» **HOW TO COMPLETE THIS TASK**
Reproduce all entries word for word.

··········

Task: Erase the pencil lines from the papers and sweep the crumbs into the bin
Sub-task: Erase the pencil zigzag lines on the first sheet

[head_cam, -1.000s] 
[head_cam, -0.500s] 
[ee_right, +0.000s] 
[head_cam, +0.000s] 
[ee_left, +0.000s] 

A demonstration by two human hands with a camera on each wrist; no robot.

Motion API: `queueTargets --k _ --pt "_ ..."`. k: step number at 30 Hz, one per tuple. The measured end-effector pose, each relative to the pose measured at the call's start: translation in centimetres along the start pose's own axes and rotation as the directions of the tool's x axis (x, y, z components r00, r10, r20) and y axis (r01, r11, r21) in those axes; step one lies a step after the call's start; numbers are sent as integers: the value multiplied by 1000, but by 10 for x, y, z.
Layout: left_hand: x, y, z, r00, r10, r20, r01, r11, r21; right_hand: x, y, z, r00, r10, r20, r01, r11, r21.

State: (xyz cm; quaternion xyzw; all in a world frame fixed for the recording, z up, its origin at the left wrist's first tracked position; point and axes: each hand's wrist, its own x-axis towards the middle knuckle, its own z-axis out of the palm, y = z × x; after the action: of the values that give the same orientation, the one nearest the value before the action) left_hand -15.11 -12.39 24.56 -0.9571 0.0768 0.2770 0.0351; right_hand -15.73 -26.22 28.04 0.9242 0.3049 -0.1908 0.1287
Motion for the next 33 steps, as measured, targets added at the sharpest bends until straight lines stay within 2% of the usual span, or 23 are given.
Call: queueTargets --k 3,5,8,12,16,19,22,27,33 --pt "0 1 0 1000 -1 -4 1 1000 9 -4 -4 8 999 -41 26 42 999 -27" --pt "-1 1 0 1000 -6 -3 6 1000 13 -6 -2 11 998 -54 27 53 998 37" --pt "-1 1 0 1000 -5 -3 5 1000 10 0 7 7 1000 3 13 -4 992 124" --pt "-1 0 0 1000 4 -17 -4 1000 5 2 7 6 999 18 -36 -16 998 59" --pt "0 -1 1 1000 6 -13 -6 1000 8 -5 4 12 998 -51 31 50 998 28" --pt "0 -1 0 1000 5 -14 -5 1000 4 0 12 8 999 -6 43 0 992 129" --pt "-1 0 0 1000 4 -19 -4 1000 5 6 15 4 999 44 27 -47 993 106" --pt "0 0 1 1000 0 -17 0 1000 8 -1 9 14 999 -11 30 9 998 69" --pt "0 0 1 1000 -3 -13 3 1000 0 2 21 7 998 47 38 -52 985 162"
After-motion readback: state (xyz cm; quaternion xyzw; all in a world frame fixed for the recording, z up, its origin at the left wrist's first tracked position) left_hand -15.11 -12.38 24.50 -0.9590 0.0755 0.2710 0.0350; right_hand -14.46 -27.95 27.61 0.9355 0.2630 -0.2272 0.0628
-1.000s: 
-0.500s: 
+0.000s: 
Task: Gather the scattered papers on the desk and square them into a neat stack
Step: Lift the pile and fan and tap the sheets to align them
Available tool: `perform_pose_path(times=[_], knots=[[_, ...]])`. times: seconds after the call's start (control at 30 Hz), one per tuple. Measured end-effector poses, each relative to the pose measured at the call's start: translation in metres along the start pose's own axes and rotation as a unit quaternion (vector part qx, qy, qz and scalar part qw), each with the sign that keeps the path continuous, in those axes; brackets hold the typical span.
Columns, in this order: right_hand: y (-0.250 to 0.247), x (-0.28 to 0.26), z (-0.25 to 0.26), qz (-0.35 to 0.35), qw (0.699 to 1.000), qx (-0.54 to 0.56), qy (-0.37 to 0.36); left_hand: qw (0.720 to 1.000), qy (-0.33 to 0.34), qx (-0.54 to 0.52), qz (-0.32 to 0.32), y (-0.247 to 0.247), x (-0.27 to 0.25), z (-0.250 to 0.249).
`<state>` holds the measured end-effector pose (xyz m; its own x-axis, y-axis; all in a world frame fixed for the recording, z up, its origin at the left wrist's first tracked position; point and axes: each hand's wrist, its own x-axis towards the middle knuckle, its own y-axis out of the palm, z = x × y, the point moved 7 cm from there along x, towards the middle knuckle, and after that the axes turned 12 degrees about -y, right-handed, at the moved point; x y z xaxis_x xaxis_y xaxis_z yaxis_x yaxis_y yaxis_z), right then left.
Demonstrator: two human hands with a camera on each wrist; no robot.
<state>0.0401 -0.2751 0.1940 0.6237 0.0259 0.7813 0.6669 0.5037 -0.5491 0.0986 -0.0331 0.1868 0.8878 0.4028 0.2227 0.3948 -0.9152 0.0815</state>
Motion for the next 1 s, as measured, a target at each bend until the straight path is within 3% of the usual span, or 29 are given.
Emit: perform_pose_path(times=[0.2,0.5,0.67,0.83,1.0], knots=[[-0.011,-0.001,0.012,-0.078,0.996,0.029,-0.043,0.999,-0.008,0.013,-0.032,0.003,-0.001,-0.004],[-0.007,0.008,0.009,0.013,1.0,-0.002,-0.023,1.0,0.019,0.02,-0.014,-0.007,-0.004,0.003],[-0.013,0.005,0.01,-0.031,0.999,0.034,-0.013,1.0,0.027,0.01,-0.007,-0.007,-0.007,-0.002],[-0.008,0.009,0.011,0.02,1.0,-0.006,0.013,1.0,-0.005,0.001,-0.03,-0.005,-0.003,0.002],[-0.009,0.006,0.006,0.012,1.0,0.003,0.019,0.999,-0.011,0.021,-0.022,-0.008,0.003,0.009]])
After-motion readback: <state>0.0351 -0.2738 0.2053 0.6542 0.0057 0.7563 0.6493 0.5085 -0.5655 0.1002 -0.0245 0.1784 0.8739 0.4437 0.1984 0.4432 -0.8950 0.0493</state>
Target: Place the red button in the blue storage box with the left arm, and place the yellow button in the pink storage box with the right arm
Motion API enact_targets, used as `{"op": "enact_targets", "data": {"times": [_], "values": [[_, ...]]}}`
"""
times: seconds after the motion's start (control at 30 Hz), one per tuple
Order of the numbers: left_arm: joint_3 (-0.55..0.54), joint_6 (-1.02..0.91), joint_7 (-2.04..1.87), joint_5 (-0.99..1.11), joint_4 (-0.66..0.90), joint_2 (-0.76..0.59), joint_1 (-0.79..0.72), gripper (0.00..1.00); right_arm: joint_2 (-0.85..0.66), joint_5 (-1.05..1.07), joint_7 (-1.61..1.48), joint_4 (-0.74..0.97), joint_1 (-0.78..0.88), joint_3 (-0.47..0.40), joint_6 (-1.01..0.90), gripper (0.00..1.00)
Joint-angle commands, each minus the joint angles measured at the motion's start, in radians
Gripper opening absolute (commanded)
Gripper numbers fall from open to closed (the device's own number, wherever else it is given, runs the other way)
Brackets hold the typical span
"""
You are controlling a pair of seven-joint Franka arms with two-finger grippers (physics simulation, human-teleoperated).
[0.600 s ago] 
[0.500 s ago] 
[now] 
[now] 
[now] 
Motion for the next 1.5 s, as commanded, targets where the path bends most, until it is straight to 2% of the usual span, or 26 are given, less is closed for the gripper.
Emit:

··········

» **RESPONSE**
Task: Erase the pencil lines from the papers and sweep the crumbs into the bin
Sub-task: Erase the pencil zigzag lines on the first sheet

[head_cam, -1.000s] 
[head_cam, -0.500s] 
[ee_right, +0.000s] 
[head_cam, +0.000s] 
[ee_left, +0.000s] 

A demonstration by two human hands with a camera on each wrist; no robot.

Motion API: `queueTargets --k _ --pt "_ ..."`. k: step number at 30 Hz, one per tuple. The measured end-effector pose, each relative to the pose measured at the call's start: translation in centimetres along the start pose's own axes and rotation as the directions of the tool's x axis (x, y, z components r00, r10, r20) and y axis (r01, r11, r21) in those axes; step one lies a step after the call's start; numbers are sent as integers: the value multiplied by 1000, but by 10 for x, y, z.
Layout: left_hand: x, y, z, r00, r10, r20, r01, r11, r21; right_hand: x, y, z, r00, r10, r20, r01, r11, r21.

State: (xyz cm; quaternion xyzw; all in a world frame fixed for the recording, z up, its origin at the left wrist's first tracked position; point and axes: each hand's wrist, its own x-axis towards the middle knuckle, its own z-axis out of the palm, y = z × x; after the action: of the values that give the same orientation, the one nearest the value before the action) left_hand -15.11 -12.39 24.56 -0.9571 0.0768 0.2770 0.0351; right_hand -15.73 -26.22 28.04 0.9242 0.3049 -0.1908 0.1287
Motion for the next 33 steps, as measured, targets added at the sharpest bends until straight lines stay within 2% of the usual span, or 23 are given.
Call: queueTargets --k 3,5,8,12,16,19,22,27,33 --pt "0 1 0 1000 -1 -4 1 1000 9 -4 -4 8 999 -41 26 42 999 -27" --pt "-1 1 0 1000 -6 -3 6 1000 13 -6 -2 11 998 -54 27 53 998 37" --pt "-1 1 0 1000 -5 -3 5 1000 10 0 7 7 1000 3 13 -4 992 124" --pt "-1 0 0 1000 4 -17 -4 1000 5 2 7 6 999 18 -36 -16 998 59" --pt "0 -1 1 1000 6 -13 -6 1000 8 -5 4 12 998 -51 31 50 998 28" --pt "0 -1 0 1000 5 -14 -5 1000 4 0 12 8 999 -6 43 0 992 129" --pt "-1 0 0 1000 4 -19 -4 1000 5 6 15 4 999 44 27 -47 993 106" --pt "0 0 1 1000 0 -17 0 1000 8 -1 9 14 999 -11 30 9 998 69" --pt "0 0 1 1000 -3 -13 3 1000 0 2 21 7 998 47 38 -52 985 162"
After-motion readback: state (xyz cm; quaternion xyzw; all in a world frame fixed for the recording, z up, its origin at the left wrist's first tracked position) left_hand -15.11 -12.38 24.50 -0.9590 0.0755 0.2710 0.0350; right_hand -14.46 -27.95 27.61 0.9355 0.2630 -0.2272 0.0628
-1.000s: 
-0.500s: 
+0.000s: 
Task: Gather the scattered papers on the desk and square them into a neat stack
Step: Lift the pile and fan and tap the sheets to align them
Available tool: `perform_pose_path(times=[_], knots=[[_, ...]])`. times: seconds after the call's start (control at 30 Hz), one per tuple. Measured end-effector poses, each relative to the pose measured at the call's start: translation in metres along the start pose's own axes and rotation as a unit quaternion (vector part qx, qy, qz and scalar part qw), each with the sign that keeps the path continuous, in those axes; brackets hold the typical span.
Columns, in this order: right_hand: y (-0.250 to 0.247), x (-0.28 to 0.26), z (-0.25 to 0.26), qz (-0.35 to 0.35), qw (0.699 to 1.000), qx (-0.54 to 0.56), qy (-0.37 to 0.36); left_hand: qw (0.720 to 1.000), qy (-0.33 to 0.34), qx (-0.54 to 0.52), qz (-0.32 to 0.32), y (-0.247 to 0.247), x (-0.27 to 0.25), z (-0.250 to 0.249).
`<state>` holds the measured end-effector pose (xyz m; its own x-axis, y-axis; all in a world frame fixed for the recording, z up, its origin at the left wrist's first tracked position; point and axes: each hand's wrist, its own x-axis towards the middle knuckle, its own y-axis out of the palm, z = x × y, the point moved 7 cm from there along x, towards the middle knuckle, and after that the axes turned 12 degrees about -y, right-handed, at the moved point; x y z xaxis_x xaxis_y xaxis_z yaxis_x yaxis_y yaxis_z), right then left.
Demonstrator: two human hands with a camera on each wrist; no robot.
<state>0.0401 -0.2751 0.1940 0.6237 0.0259 0.7813 0.6669 0.5037 -0.5491 0.0986 -0.0331 0.1868 0.8878 0.4028 0.2227 0.3948 -0.9152 0.0815</state>
Motion for the next 1 s, as measured, a target at each bend until the straight path is within 3% of the usual span, or 29 are given.
Emit: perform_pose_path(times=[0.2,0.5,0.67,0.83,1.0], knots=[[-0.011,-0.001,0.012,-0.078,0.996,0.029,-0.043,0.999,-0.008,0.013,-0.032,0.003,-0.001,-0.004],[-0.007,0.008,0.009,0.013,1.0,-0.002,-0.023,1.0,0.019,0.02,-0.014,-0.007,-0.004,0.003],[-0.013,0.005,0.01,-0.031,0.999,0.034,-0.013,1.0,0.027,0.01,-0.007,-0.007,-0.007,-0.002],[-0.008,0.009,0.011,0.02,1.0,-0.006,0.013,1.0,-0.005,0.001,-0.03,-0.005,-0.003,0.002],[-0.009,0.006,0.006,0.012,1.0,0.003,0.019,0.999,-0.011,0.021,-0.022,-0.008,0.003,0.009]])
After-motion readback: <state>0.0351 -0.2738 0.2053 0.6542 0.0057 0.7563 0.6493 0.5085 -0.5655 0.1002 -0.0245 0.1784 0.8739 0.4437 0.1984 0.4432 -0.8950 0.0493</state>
Target: Place the red button in the blue storage box with the left arm, and place the yellow button in the pink storage box with the right arm
Motion API enact_targets, used as `{"op": "enact_targets", "data": {"times": [_], "values": [[_, ...]]}}`
"""
times: seconds after the motion's start (control at 30 Hz), one per tuple
Order of the numbers: left_arm: joint_3 (-0.55..0.54), joint_6 (-1.02..0.91), joint_7 (-2.04..1.87), joint_5 (-0.99..1.11), joint_4 (-0.66..0.90), joint_2 (-0.76..0.59), joint_1 (-0.79..0.72), gripper (0.00..1.00); right_arm: joint_2 (-0.85..0.66), joint_5 (-1.05..1.07), joint_7 (-1.61..1.48), joint_4 (-0.74..0.97), joint_1 (-0.78..0.88), joint_3 (-0.47..0.40), joint_6 (-1.01..0.90), gripper (0.00..1.00)
Joint-angle commands, each minus the joint angles measured at the motion's start, in radians
Gripper opening absolute (commanded)
Gripper numbers fall from open to closed (the device's own number, wherever else it is given, runs the other way)
Brackets hold the typical span
"""
You are controlling a pair of seven-joint Franka arms with two-finger grippers (physics simulation, human-teleoperated).
[0.600 s ago] 
[0.500 s ago] 
[now] 
[now] 
[now] 
Motion for the next 1.5 s, as commanded, targets where the path bends most, until it is straight to 2% of the usual span, or 26 are given, less is closed for the gripper.
Emit:

No more work is needed on this exercise.